This is an expansion of the previous post.

Problems that sustainable ops solves:

1. Reusability of operations code. Once operations are codified, the same code can be reused across different servers. Simply copy the operations code, run it, and you get two identical service environments.

2. Composability of operations code. Codified operations can be stacked and composed. For example, deploying Kafka requires installing ZooKeeper first, and deploying a Codis cluster also requires ZooKeeper. Once ZooKeeper operations are codified, we can directly invoke the ZooKeeper operations code from both the Kafka and Codis operations code – like building blocks – without reimplementing ZooKeeper operations.

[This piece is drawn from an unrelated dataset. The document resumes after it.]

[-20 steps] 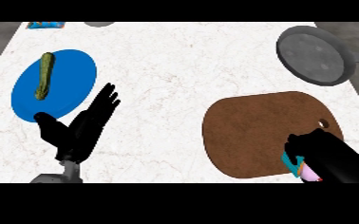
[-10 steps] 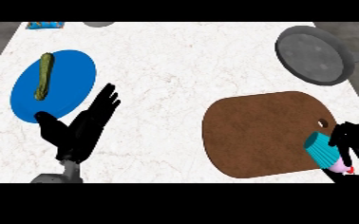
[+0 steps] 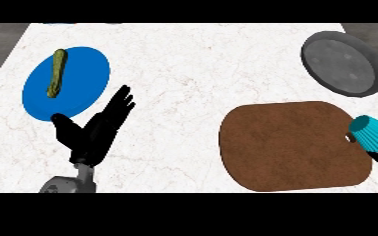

3. Parameterized operations data. When deploying Codis clusters in different data centers, passwords and cluster names differ. With codified operations, operations data is abstracted into variables through template languages like Jinja2. During deployment, different variable values are passed in as needed, enabling customized deployments of different Codis clusters and improving the compatibility of the operations code.

4. Encrypted storage of operations data. As mentioned above, Codis cluster data includes both plain data and sensitive data – for example, the cluster name is plain data, while the cluster password is sensitive data. With codified operations, both plain and encrypted data are stored directly in version control systems like Git. This provides a comprehensive and simple record of all operations, with sensitive data being encrypted, as shown below:

Plain data

Plain data

Sensitive data (encrypted)

Sensitive data (encrypted)

Sensitive data (decrypted)

Sensitive data (decrypted)

As shown, sensitive data appears as ciphertext when not decrypted. Both plain data and sensitive data (after decryption) are essentially variables. Encrypted storage of operations data enables access control. For example, we can control whose public keys (one or more people) can decrypt the sensitive data. Only authorized personnel (internal staff) can successfully execute the operations code. (In practice, SSH key-based authentication provides more granular server access control – managing who can operate which servers – while encrypted storage of operations data protects internal data.)

Encrypted storage of operations data also enables collaboration, because the operations repository ultimately contains only operations code and securely stored operations data. Furthermore, open source can be seen as a form of large-scale collaboration – it may not be the fastest approach, but it goes the furthest.

5. Continuous iteration of operations. I enjoy using open-source software, but maintaining the runtime environments of several or dozens of open-source applications is painful. For example, all my local Nginx instances use HTTPS, which relies on lego and dns-01 for automated certificate issuance and renewal. My internal Nginx, external Nginx, GitLab, and Jira each have their own certificates, all requiring creation and configuration of automatic certificate renewal – this is very energy-consuming. Several factors contribute: first, open-source software updates are typically hosted on GitHub/GitLab, which suffer from poor network accessibility in China, resulting in a bad download experience; second, continuously updating the runtime environments of several or dozens of open-source applications without codified operations means manual operations are too costly in time and effort, and repetitive operations increase the risk of mistakes. Therefore, codifying operations is essential for achieving stable, efficient, and continuous updates under manageable staffing (just myself), which relies on the support of Git and CI.

Now I only need to invoke this operations code within the playbooks that install Nginx, GitLab, and Jira, as shown below: lego role

This automatically completes certificate issuance (wildcard certificates) and configures all the cron jobs needed for automatic renewal. (If you also try using dns-01 for automatic certificate renewal, remember to add some randomness to the renewal schedule to avoid timing conflicts.)

Additionally, if I need to update the lego component, I only need to update the version variable for lego, commit the change to Git, and my CI will automatically download the latest lego and update the lego version on all servers, as shown below: lego version

This article primarily explains the necessity of separating operations and data in infrastructure as code. Codified operations enable continuous optimization, secure access control, broad collaboration, and efficient automation. This is what sustainable ops requires.